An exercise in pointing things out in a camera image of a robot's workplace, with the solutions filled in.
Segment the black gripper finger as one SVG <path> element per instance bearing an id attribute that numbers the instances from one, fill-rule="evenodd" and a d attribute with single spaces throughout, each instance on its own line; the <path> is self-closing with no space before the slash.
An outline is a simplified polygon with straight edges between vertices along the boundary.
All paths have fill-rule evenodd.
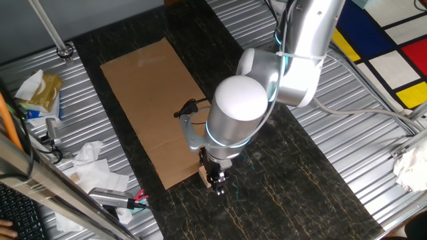
<path id="1" fill-rule="evenodd" d="M 224 187 L 226 186 L 227 180 L 228 180 L 228 174 L 226 172 L 218 173 L 218 181 L 216 183 L 217 195 L 223 195 L 224 194 Z"/>
<path id="2" fill-rule="evenodd" d="M 208 174 L 208 182 L 211 184 L 211 190 L 216 194 L 219 195 L 220 192 L 218 190 L 218 184 L 219 184 L 219 175 L 216 172 L 211 172 Z"/>

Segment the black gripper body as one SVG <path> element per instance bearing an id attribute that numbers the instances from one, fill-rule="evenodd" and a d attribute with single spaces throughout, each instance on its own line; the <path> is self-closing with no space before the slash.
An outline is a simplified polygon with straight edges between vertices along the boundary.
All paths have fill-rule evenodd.
<path id="1" fill-rule="evenodd" d="M 205 148 L 199 150 L 200 163 L 210 177 L 219 177 L 220 173 L 225 173 L 232 166 L 229 159 L 219 160 L 212 157 Z"/>

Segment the person hand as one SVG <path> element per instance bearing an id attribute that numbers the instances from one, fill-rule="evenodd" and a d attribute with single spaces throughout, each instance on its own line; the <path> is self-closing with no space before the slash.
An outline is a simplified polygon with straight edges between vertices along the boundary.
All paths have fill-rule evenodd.
<path id="1" fill-rule="evenodd" d="M 7 220 L 0 220 L 0 238 L 1 240 L 12 240 L 18 236 L 18 233 L 12 230 L 13 223 Z"/>

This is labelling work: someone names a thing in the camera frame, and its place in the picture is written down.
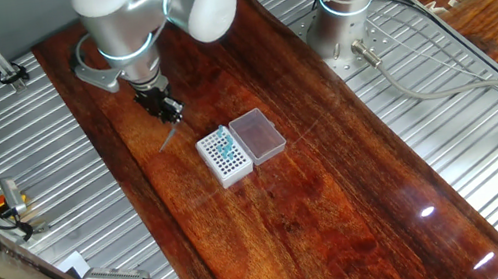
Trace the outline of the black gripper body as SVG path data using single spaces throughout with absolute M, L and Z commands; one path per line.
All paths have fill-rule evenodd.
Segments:
M 163 111 L 172 110 L 167 104 L 167 97 L 171 97 L 168 91 L 163 91 L 157 88 L 138 91 L 135 96 L 135 102 L 140 104 L 147 113 L 163 120 Z

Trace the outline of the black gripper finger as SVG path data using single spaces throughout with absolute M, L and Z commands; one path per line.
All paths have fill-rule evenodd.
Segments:
M 169 105 L 169 107 L 175 112 L 175 113 L 178 113 L 180 114 L 184 108 L 184 105 L 181 101 L 177 101 L 175 100 L 174 98 L 171 98 L 171 97 L 167 97 L 166 99 L 167 101 L 167 104 Z
M 171 124 L 177 124 L 182 120 L 182 112 L 180 110 L 165 110 L 163 111 L 163 119 Z

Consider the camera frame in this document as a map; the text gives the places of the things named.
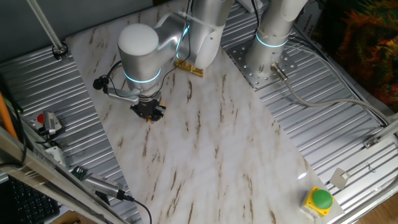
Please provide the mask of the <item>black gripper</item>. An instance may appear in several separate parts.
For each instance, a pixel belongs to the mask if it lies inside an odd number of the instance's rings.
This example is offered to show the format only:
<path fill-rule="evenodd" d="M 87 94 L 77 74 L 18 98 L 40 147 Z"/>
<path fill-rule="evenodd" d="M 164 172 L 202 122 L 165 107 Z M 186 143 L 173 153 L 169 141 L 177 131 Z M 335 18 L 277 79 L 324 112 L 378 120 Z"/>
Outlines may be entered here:
<path fill-rule="evenodd" d="M 138 117 L 147 119 L 147 115 L 152 114 L 152 122 L 156 122 L 164 117 L 166 107 L 160 100 L 140 101 L 136 105 L 131 105 L 130 109 L 137 113 Z"/>

----------

● **WORK ITEM**
Only the pictures stay out; the rest of the entries above must be written out exactly.

● **EXERCISE OUTPUT**
An exercise in pointing things out in a camera image of a robot's workplace, with the solutions filled in.
Segment the black gripper finger as one SVG <path> element per instance bearing an id attribute that numbers the instances from one, fill-rule="evenodd" and a d attribute with single spaces throughout, each instance on its own line; the <path> is self-closing with no space before the slash.
An outline is a simplified polygon with straight edges between vertices along the boundary.
All paths have fill-rule evenodd.
<path id="1" fill-rule="evenodd" d="M 224 187 L 226 186 L 227 180 L 228 180 L 228 174 L 226 172 L 218 173 L 218 181 L 216 183 L 217 195 L 223 195 L 224 194 Z"/>
<path id="2" fill-rule="evenodd" d="M 208 174 L 208 182 L 211 184 L 211 190 L 216 194 L 219 195 L 220 192 L 218 190 L 218 184 L 219 184 L 219 175 L 216 172 L 211 172 Z"/>

Segment the black gripper body as one SVG <path> element per instance bearing an id attribute that numbers the instances from one, fill-rule="evenodd" and a d attribute with single spaces throughout, each instance on its own line; the <path> is self-closing with no space before the slash.
An outline is a simplified polygon with straight edges between vertices along the boundary.
All paths have fill-rule evenodd.
<path id="1" fill-rule="evenodd" d="M 205 148 L 199 150 L 200 163 L 210 177 L 219 177 L 220 173 L 225 173 L 232 166 L 229 159 L 219 160 L 212 157 Z"/>

Segment the person hand as one SVG <path> element per instance bearing an id attribute that numbers the instances from one, fill-rule="evenodd" and a d attribute with single spaces throughout, each instance on its own line; the <path> is self-closing with no space before the slash.
An outline is a simplified polygon with straight edges between vertices along the boundary.
All paths have fill-rule evenodd.
<path id="1" fill-rule="evenodd" d="M 7 220 L 0 220 L 0 238 L 1 240 L 12 240 L 18 236 L 18 233 L 12 230 L 13 223 Z"/>

This is labelling work: someone names a thing in the camera frame, and its place in the picture is written down.
Trace the outline of the black gripper body as SVG path data using single spaces throughout with absolute M, L and Z commands; one path per line.
All paths have fill-rule evenodd.
Segments:
M 163 111 L 172 110 L 167 104 L 167 97 L 171 97 L 168 91 L 163 91 L 157 88 L 138 91 L 135 96 L 135 102 L 140 104 L 147 113 L 163 120 Z

Trace the outline of the black gripper finger as SVG path data using single spaces throughout with absolute M, L and Z commands; one path per line.
All paths have fill-rule evenodd.
Segments:
M 169 105 L 169 107 L 175 112 L 175 113 L 178 113 L 180 114 L 184 108 L 184 105 L 181 101 L 177 101 L 175 100 L 174 98 L 171 98 L 171 97 L 167 97 L 166 99 L 167 101 L 167 104 Z
M 171 124 L 177 124 L 182 120 L 182 112 L 180 110 L 165 110 L 163 111 L 163 119 Z

Consider the camera frame in this document as a map; the text gives the places of the things named.
Please provide the mask of the <item>black gripper</item>. An instance may appear in several separate parts.
For each instance, a pixel belongs to the mask if it lies inside an odd number of the instance's rings.
This example is offered to show the format only:
<path fill-rule="evenodd" d="M 87 94 L 77 74 L 18 98 L 40 147 Z"/>
<path fill-rule="evenodd" d="M 164 172 L 202 122 L 165 107 Z M 186 143 L 173 153 L 169 141 L 177 131 Z M 335 18 L 277 79 L 324 112 L 378 120 Z"/>
Outlines may be entered here:
<path fill-rule="evenodd" d="M 138 117 L 147 119 L 147 115 L 152 114 L 152 122 L 156 122 L 164 117 L 166 107 L 160 100 L 140 101 L 136 105 L 131 105 L 130 109 L 137 113 Z"/>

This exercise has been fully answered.